Exercise details:
Wherever a line of the listing holds the string "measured", copy that line.

--- Supplied data ---

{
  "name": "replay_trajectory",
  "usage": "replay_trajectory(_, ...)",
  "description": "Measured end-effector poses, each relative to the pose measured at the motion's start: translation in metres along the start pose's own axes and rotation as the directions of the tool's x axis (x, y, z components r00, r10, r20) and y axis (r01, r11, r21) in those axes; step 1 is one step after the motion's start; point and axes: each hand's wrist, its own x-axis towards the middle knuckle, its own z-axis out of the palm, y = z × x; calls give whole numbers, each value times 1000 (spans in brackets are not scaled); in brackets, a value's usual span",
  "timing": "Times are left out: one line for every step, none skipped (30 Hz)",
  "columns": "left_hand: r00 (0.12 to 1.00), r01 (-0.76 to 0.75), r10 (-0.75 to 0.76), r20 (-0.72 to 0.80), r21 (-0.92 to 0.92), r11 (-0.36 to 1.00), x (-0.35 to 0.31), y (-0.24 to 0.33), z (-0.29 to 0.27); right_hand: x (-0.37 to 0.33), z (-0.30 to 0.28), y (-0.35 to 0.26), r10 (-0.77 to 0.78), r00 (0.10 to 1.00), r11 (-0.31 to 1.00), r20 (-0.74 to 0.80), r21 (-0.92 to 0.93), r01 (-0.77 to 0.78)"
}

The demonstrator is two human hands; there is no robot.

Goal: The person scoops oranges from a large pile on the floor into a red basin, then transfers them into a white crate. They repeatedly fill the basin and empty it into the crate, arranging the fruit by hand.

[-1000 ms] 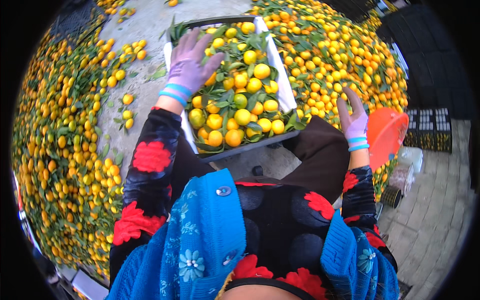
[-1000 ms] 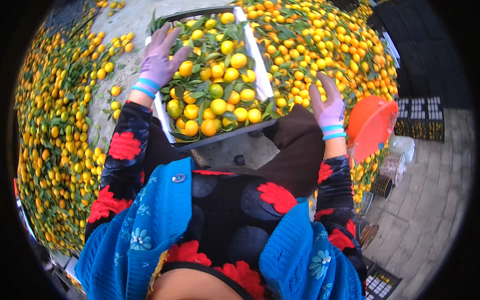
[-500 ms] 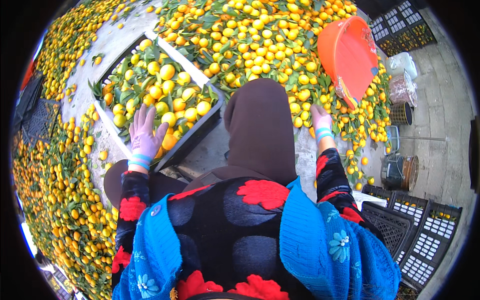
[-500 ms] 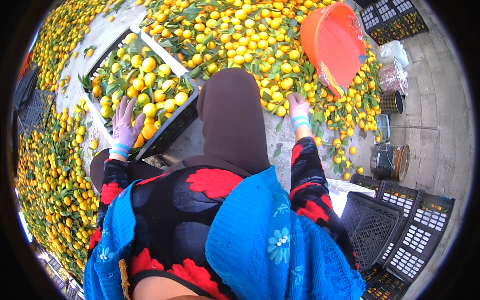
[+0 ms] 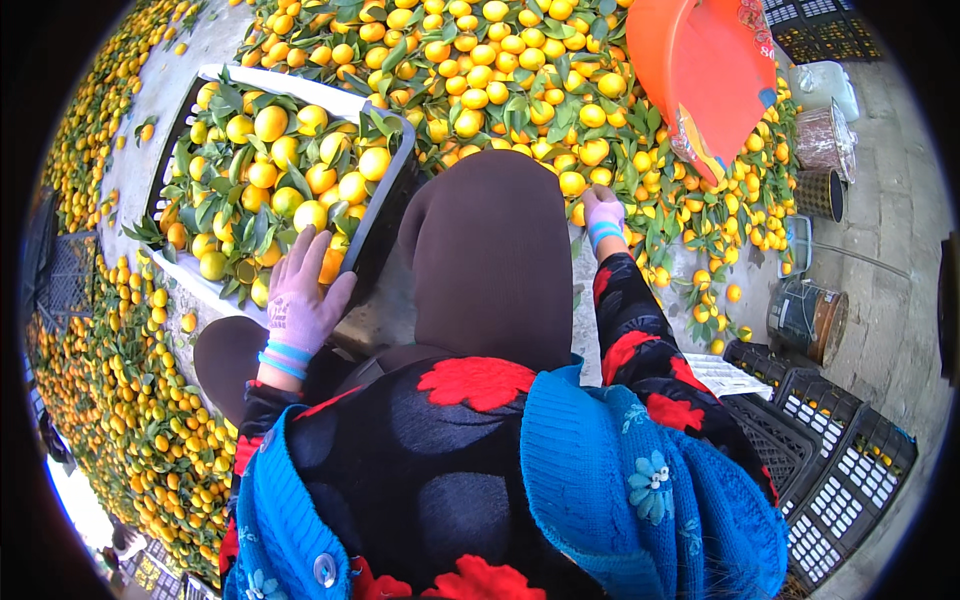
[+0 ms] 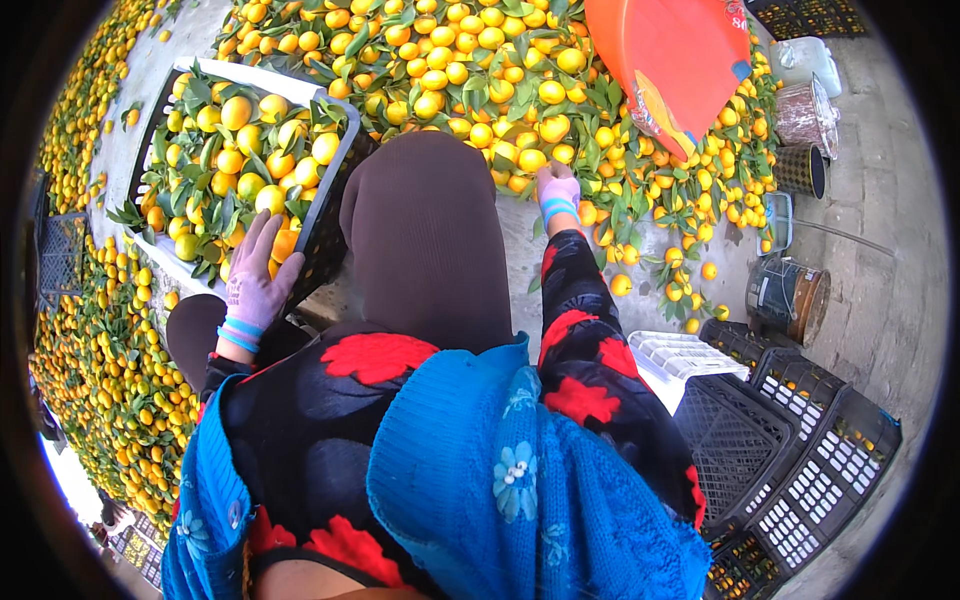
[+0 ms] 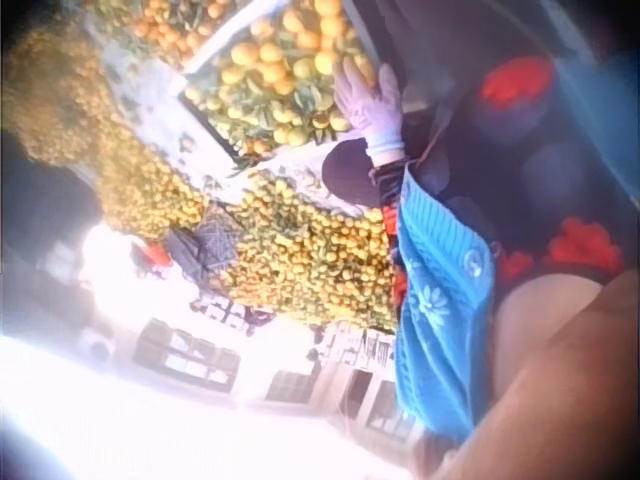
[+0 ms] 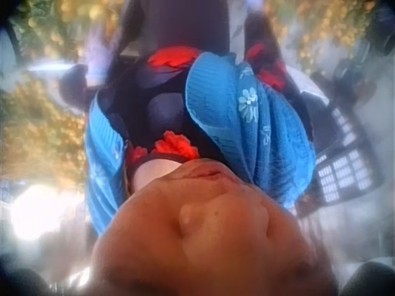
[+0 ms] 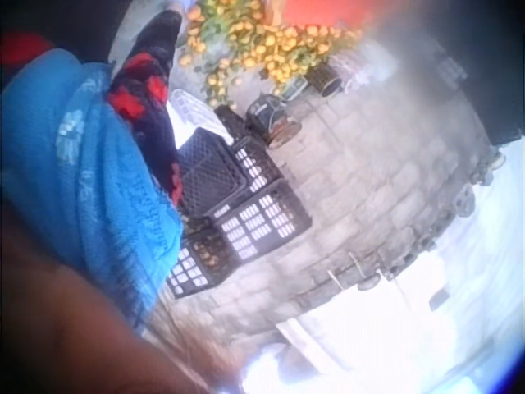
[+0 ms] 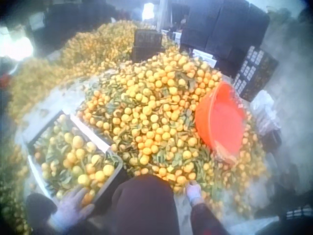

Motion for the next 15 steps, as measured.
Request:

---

Result below:
  "description": "Measured end-effector poses, each relative to the pose measured at the motion's start: translation in metres along the start pose's own axes and rotation as the directions of the tool's x axis (x, y, z components r00, r10, r20) and y axis (r01, r11, r21) in those axes; step 1 is one step after the motion's start; point and axes: each hand's wrist, its own x-axis towards the middle knuckle, its own z-axis out of the palm, y = z × x; calls give whole numbers, each value times 1000 (spans in brackets are not scaled); in brackets, a value's usual span",
Motion for the next 15 steps, as measured.

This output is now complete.